Developing a home-brew Open Source ERP

5150fantast, 17 November 2006

5150fantast, 17 November 2006

A really good start to the day yesterday with the third in our company demo series. Kindly hosted by the eOffice on Wine St, people started turning up from 8.15 which caught even me out!

A whole bunch of new folk came along which is great to see, building the entrepreneurial ecosystem is what Open Coffee is all about. Apologies to everyone I didn’t get to say more than a quick hello to I know there’s a great cross-over taking place between Open Coffee and the BEN group on LinkedIn which is fantastic to see – please leave a comment about you and your company if you’d like to.

Lots of new relationships and discussions taking place & it was a shame to break things up a bit to introduce the presentation / discussion topic.

We had a couple presenter’s drop out but that gave Martyn Shiner from Severn Delta a chance to really go through their software development journey. Having engineered a Management BuyOut, Martyn and Clive Birnie (the MD and Positive Churn blog, full story here) were faced with a legacy planning system that was based on Sage. While a good accounting package, it didn’t do what they wanted and since Martyn’s a self-confessed open-source fan the journey for a replacement went firmly down that route.

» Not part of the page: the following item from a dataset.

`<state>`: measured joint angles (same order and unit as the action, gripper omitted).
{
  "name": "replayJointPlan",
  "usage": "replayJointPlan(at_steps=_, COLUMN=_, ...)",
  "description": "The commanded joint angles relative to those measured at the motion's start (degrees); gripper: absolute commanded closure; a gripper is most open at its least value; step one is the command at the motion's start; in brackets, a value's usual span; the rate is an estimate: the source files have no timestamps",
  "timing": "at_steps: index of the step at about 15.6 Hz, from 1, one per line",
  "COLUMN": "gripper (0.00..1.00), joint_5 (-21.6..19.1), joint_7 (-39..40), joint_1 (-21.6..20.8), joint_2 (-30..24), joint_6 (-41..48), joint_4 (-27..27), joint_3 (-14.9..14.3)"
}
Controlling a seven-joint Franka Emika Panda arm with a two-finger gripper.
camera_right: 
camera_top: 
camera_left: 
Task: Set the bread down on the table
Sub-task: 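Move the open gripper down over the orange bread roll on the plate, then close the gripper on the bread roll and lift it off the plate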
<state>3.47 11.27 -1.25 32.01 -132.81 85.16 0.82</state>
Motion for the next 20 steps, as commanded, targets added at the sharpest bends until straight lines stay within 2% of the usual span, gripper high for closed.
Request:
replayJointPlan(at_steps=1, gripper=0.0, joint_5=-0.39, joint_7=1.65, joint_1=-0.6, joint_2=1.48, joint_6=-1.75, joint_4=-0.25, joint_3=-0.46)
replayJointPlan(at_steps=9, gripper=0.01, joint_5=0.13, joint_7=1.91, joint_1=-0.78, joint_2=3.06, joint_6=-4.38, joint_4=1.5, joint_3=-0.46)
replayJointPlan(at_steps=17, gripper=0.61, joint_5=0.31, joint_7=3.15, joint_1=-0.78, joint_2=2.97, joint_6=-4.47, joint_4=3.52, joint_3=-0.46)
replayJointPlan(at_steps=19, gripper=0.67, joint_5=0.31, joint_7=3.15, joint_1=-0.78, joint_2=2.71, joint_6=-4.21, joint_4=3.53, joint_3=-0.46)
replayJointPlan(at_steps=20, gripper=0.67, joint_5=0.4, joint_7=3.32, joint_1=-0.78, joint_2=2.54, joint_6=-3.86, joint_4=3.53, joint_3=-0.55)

There wasn’t anything available that did what they wanted, as a small manufacturing business they have more complexity than you can manage on spreadsheets, but not sufficient resource for a full-blown Enterprise Resource Planning system that can cost from £75k upwards. That was just over a year ago, they now have a fully functioning ERP system that they’ve developed themselves. The original Customer Relationship Management project they began working with is developed by a separate company as Tactile-CRM and they’ve now forked the code-base so that the ERP & CRM software projects are individual products (though obviously very complementary as they still share the open-source code base).

Leaving aside the more technical parts of Martyn’s talk, it was great to see their future road map. I say road map, Martyn’s description of SCRUM was to lean over the desk to his in-house developer and say “Dave, wouldn’t it be great if …” or Clive would ask Martyn “Do you think it could do…” and off they’d go!

We touched on hosted instances on Amazon, Android apps on the new HTC Magic, various business models around open source and what sort of businesses would use the system. Through a link with the South West Manufacturing Advisory Service (SW-MAS) they already have their first customer, sort of. Another manufacturing company into motorbike gear sprockets is now using the MRP system, Martyn estimated 1 day from starting with a blank PC, installing Ubuntu, extra bits, the MRP system, configuring, and being ready to receive orders through Web-EDI and raise the first invoice.

Not bad for some home-brew software from an accountant in a textile printing company!

Following Martyn, Martin Coulthard introduced himself and what he’s doing with the Bristol Enterprise Network. Having launched, built an sold a couple of businesses, Martin is taking up the reins on BEN. There have been quite a few changes with BEN recently and the next year promises to be an exciting one with much more focus on enterprise and entrepreneur support & connecting plus the exploration of services to try and make it a self sustaining (and funding) network.

A large part of this is moving the ‘home’ of the network from the Research, Enterprise & Development team within Bristol University to the Science City Bristol as a core delivery for the Bristol & Bath city regions. [Disclosure: From today, 1 July, I am the Manager of Science City Bristol as my part-time 'day job' so it's great to have Martin joining right now.]

Everyone was really keen to continue the networking so we ajourned at that point for more coffee and informal discussions.

Around that time, Sam and the Chinwag folks popped in. They’d been holding their Bristol leg of the Digital Mission tour the day before and had a few more flyers but also some great opportunities for digital companies to go to the US with substantial help from UKTI. All in favour of that! :)

So thanks to everyone for supporting, asking questions and contributing.

We’re back at The Boston Tea Party, Park St [map] on Tues, 14 July from 8.30 for our regular networking, look forward to seeing you all there, then. The next company demo will be around Sept/Oct, I’m just nailing down a date/venue confirmation.